Qu'est-ce qui attire tant les amateurs de romans noirs (et je m'inclue dans cette catégorie) vers ces lectures a priori déprimantes et angoissantes ?
Quel plaisir trouve-t-on dans ces récits souvent violents, parfois sanglants, qui mettent en lumière la part obscure des individus ?
Qu'est-ce qui est à l'origine de ce besoin de frisson ?
Est-ce une sorte d'exutoire que l'on recherche dans ces lectures, une façon de se colleter avec l'horreur sans risque, sous le prétexte qu'il ne s'agit là que de fiction ?
Ou bien reconnaît-on dans la description des mauvais penchants de l'homme les fantasmes de violence, voire de cruauté, enfouis en nous ?
En tous cas, moi je me laisse prendre à chaque fois : rien de tel qu'une atmosphère glauque, oppressante, des personnages malsains, et une action au rythme soutenu pour me tenir en haleine jusqu'aux premières lueurs de l'aube...
... et ce n'est pas d'avoir lu "Les rois écarlates", de Tim Willocks, qui me fera changer d'avis !
Nous y retrouvons le docteur Cicero Grimes, l'un des personnages dont nous avions fait la connaissance dans "Bad City Blues", précédent roman de l'auteur, dont "Les rois écarlates" sont la suite. A l'issue de son affrontement avec le terrible capitaine de police Clarence Jefferson, Cicero est au début de cet opus en pleine dépression. Terré dans la caserne de pompiers qu'il a reconverti en logement, et où il exerce habituellement son activité de psychiatre, il passe ses journées à dormir au milieu de ses ordures.
C'est une lettre qui va le sortir de sa léthargie... Rédigée par Clarence Jefferson, elle invite Cicero à partir à la recherche de deux valises dans lesquelles le capitaine a dissimulé les preuves accablantes de la corruption ou de la perversité de nombreuses sommités, notamment politiques, le but étant ensuite de produire ces documents compromettants auprès des médias.
Lenna Parillaud a reçu elle aussi une lettre de Clarence. Elle met cette richissime veuve dans tous ses états, et la place sur le chemin du docteur Grimes.
Ensuite, les événements s'enchaînent jusqu'au final sans aucun temps mort...
La force des romans de Tim Willocks réside en grande partie dans ses personnages charismatiques et atypiques. Ils donnent l'impression de vivre dans un monde parallèle où le bonheur ne peut pas les atteindre, et de subir d'insondables tourments liés aux événements souvent terribles qu'ils ont subis, mais pas seulement. En effet, leurs pires souffrances semblent leur être infligées par eux-mêmes : culpabilité, dégoût face aux bas instincts qu'ils devinent abriter... L'auteur joue beaucoup sur l'ambivalence de leurs personnalités et de leurs sentiments, et sur l'interversion des rôles entre victimes et bourreaux.

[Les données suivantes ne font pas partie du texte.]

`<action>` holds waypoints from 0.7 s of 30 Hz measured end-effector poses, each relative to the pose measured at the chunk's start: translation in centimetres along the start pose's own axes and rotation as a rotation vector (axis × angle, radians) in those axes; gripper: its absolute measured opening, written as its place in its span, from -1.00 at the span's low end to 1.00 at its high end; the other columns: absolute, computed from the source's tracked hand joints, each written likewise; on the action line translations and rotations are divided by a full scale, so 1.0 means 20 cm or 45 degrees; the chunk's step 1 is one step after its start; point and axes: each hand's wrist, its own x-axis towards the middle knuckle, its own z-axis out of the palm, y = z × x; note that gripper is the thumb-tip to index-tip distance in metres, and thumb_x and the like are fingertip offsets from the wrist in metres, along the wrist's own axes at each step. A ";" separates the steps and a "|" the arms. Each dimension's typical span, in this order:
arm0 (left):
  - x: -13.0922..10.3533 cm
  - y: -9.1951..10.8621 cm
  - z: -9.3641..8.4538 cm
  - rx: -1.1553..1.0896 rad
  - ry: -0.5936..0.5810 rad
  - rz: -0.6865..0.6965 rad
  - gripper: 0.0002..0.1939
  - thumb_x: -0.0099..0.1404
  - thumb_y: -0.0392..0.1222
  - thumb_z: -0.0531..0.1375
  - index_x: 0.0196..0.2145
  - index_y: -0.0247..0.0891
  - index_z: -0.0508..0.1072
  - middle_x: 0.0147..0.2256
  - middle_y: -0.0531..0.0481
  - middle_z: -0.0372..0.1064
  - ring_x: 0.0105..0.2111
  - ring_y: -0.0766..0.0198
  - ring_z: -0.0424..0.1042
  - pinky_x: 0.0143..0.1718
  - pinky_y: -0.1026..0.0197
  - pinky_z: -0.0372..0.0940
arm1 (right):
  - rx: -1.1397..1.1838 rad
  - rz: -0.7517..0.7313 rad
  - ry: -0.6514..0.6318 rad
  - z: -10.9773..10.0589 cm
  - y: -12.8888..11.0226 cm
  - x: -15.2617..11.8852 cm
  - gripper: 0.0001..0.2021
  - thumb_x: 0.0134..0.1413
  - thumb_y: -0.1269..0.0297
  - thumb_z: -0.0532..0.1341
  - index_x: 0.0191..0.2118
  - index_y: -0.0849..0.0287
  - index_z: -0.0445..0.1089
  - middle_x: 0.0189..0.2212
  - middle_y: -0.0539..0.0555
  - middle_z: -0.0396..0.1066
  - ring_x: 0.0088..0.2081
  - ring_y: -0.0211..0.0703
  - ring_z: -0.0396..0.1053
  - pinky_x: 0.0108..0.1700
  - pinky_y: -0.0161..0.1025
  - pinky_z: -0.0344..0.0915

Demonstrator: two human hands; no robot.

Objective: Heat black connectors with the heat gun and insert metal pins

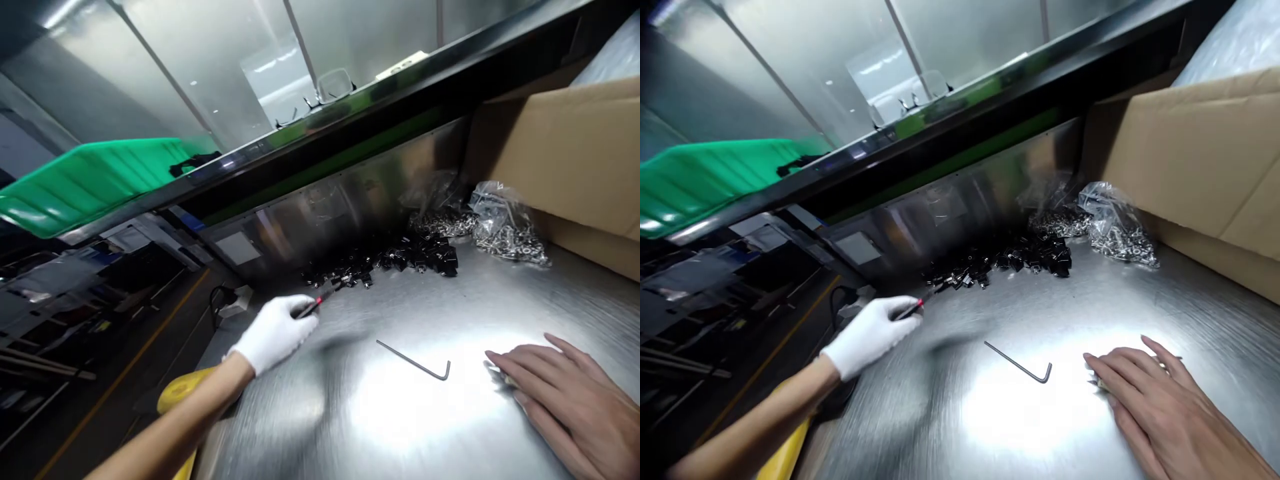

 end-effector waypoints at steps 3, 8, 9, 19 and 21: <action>-0.31 0.00 0.13 -0.569 -0.285 -0.042 -0.84 0.24 -0.10 0.15 -0.42 -0.24 0.36 -0.53 0.13 0.22 -0.50 0.32 0.20 -0.45 0.26 0.11 | 0.003 -0.102 -0.079 -0.03 -0.07 0.06 -0.39 0.19 0.10 0.25 0.35 -0.15 0.20 0.24 0.02 0.36 0.23 0.19 0.30 0.34 0.36 0.03; -0.65 0.00 0.35 -1.185 -0.695 -0.118 -0.89 0.16 -0.18 0.17 -0.41 -0.27 0.36 -0.52 0.09 0.23 -0.48 0.31 0.19 -0.41 0.24 0.11 | 0.812 0.183 -0.353 -0.17 -0.54 0.24 -0.34 0.29 0.10 0.25 0.41 -0.26 0.00 0.32 -0.04 0.24 0.28 -0.09 0.26 0.27 -0.05 0.32; -0.69 -0.01 0.38 -1.245 -0.742 -0.115 -0.89 0.16 -0.17 0.17 -0.41 -0.28 0.35 -0.53 0.09 0.22 -0.49 0.32 0.17 -0.42 0.24 0.08 | 0.987 0.185 -0.398 -0.18 -0.63 0.28 -0.33 0.26 0.10 0.28 0.39 -0.28 0.02 0.31 -0.07 0.25 0.27 -0.11 0.26 0.28 -0.08 0.32; -0.88 -0.08 0.45 -1.355 -0.746 0.043 -0.88 0.20 -0.17 0.15 -0.33 -0.28 0.37 -0.41 0.03 0.25 -0.38 0.25 0.19 -0.30 0.19 0.12 | 1.628 0.264 -0.488 -0.07 -0.94 0.33 -0.71 0.29 0.27 0.28 0.10 -0.05 0.44 -0.01 -0.02 0.50 0.01 -0.21 0.48 0.11 -0.23 0.45; -0.89 -0.09 0.45 -1.279 -0.672 0.064 -0.91 0.21 -0.20 0.15 -0.32 -0.26 0.36 -0.38 0.05 0.22 -0.36 0.27 0.15 -0.31 0.20 0.11 | 1.583 0.268 -0.435 -0.07 -0.95 0.32 -0.70 0.29 0.30 0.28 0.10 -0.03 0.44 0.00 -0.01 0.49 0.02 -0.21 0.48 0.11 -0.23 0.45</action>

En plus d'être noirs, ses romans sont donc particulièrement troublants, à l'image des relations qu'entretiennent entre eux leurs protagonistes : la haine y côtoie le respect, voire la compassion, et l'affection s'y manifeste sous des formes parfois surprenantes.
Et attention à vous, chers lecteurs : Tim Willocks prendra un malin plaisir à vous rappeler que la cruauté n'est pas l'apanage des psychopathes, tout comme il risque bien de vous maintenir éveillés jusqu'à la dernière page de ses "Rois écarlates".